In this graph, we cluster all the industries in our dataset, sorting them into ICT-intensive and non-ICT intensive industries. Goods prices in the non-ICT intensive sector have risen in line with the average prices of capital inputs that we classify as non-ICT capital, see both green lines. In contrast, the relative price of ICT capital has declined strongly. This coincides with a substantially lower price increase for goods from ICT-intensive industries (dashed red line). The data on prices are taken from NIPA.

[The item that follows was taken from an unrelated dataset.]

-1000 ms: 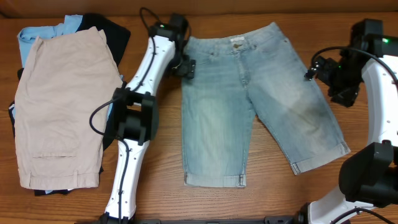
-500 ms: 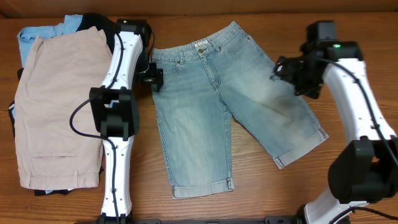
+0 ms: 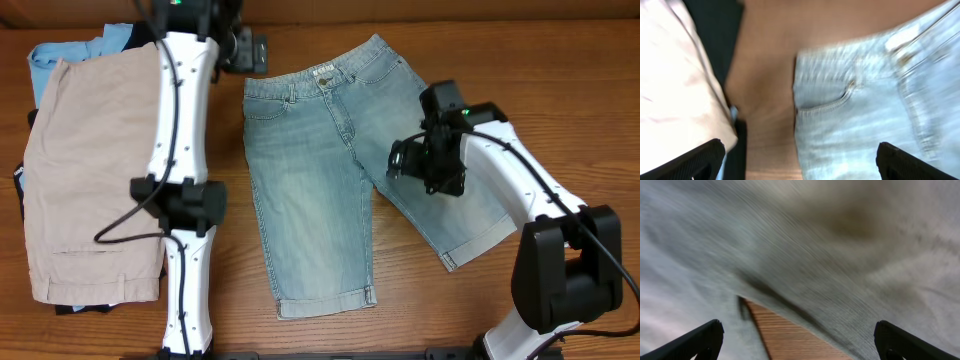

Richer households consume ICT-intensive goods more heavily and the relative price of ICT-intensive goods has declined. Taken together, this implies that the price effect of digitalisation benefits rich households more than poor ones. How important is that effect? It is possible to make a back-of-the-envelope calculation by considering the overall price change for 1996-2017 of all goods categories and combining this with nominal expenditures along the income distribution. In such a calculation, Arvai and Mann (2021) show that the price increase for the top 20% of households is worth around 25% of their 1996 income while the price increase for the poorest 20% is worth more than 50% of their income. This descriptive analysis alone is not enough to establish a causal link between digitalisation and goods prices. A structural model that directly establishes the link between digitalisation and the price decline in ICT-intensive goods and assets can help: using the information in Charts 1 and 3, Arvai and Mann (2021) conduct a counterfactual analysis in a model with two goods. They match the decline in the relative prices of ICT assets and goods with a permanent digitalisation shock. This shock makes the transformation of output into ICT capital easier and replicates the divergence in relative prices between ICT assets and ICT goods in Chart 3. Using this shock from the data, the model is calibrated to match the relative price decline of ICT-intensive goods to non-ICT intensive goods and the increase in the wage skill premium. Arvai and Mann (2021) estimate that 22.5% of the increase in consumption inequality between rich and poor households that is caused by digitalisation can be attributed to the decline in relative prices. The price effect therefore has sizeable implications, and looking at income inequality alone understates the overall effect of digitalisation on inequality.